## [WHAT THE TASK ASKS]
Output only the lines below that start at the line containing "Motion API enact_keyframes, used" and end at the line containing "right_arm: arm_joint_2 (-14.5", with both ends kept.

## [DATA EXTRACT]
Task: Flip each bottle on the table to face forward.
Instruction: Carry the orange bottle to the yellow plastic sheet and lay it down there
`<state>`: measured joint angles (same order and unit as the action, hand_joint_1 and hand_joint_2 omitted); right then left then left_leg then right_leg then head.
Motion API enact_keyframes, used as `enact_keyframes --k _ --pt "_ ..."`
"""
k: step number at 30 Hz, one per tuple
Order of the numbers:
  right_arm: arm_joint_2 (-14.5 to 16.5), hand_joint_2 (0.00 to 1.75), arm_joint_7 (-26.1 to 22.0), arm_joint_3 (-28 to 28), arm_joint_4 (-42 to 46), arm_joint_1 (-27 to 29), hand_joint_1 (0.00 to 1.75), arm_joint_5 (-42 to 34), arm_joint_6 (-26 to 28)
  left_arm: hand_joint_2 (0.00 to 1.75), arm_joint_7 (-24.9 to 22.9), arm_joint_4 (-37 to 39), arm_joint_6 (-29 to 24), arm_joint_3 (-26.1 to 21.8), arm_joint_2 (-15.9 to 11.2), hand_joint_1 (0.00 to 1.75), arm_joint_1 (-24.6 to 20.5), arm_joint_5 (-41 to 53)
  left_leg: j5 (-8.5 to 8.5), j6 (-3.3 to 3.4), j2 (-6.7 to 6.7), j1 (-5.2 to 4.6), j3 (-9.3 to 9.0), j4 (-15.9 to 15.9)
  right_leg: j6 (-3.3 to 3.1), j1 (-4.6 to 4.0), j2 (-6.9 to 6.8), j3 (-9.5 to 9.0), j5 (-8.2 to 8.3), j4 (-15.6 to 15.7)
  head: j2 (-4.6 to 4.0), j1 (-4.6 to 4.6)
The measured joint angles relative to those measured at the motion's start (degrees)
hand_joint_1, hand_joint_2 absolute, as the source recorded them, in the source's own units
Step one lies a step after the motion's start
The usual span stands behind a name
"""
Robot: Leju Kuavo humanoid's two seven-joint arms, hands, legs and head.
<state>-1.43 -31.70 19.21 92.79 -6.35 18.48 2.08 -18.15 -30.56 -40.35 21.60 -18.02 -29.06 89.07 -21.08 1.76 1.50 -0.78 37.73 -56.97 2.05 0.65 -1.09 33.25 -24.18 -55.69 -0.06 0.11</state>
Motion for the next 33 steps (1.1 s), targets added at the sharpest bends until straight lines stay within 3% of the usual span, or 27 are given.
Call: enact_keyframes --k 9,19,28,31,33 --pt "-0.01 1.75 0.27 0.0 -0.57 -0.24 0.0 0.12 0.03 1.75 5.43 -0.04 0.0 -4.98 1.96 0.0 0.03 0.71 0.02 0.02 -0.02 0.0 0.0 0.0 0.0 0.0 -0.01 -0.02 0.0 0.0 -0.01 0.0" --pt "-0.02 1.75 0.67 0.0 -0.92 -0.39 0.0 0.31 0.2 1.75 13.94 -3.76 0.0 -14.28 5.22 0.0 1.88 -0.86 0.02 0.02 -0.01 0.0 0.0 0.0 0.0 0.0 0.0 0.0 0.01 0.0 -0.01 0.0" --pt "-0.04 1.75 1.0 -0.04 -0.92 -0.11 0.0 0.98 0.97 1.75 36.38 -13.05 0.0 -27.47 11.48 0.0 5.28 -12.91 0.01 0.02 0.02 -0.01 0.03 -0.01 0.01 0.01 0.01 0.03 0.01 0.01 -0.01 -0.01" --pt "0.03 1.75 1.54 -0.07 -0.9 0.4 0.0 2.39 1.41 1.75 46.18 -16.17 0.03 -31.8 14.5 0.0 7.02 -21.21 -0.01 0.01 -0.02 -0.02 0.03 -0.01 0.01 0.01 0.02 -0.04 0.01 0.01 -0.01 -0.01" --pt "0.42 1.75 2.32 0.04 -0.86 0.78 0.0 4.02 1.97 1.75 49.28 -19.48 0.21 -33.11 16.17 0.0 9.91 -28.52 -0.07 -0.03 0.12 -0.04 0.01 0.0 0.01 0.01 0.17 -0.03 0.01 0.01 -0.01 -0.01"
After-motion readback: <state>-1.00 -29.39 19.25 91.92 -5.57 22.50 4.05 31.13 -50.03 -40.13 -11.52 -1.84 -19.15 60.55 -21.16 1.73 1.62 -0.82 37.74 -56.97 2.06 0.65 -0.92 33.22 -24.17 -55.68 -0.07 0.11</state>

## [RESULT FOR THIS EXERCISE]
Motion API enact_keyframes, used as `enact_keyframes --k _ --pt "_ ..."`
"""
k: step number at 30 Hz, one per tuple
Order of the numbers:
  right_arm: arm_joint_2 (-14.5 to 16.5), hand_joint_2 (0.00 to 1.75), arm_joint_7 (-26.1 to 22.0), arm_joint_3 (-28 to 28), arm_joint_4 (-42 to 46), arm_joint_1 (-27 to 29), hand_joint_1 (0.00 to 1.75), arm_joint_5 (-42 to 34), arm_joint_6 (-26 to 28)

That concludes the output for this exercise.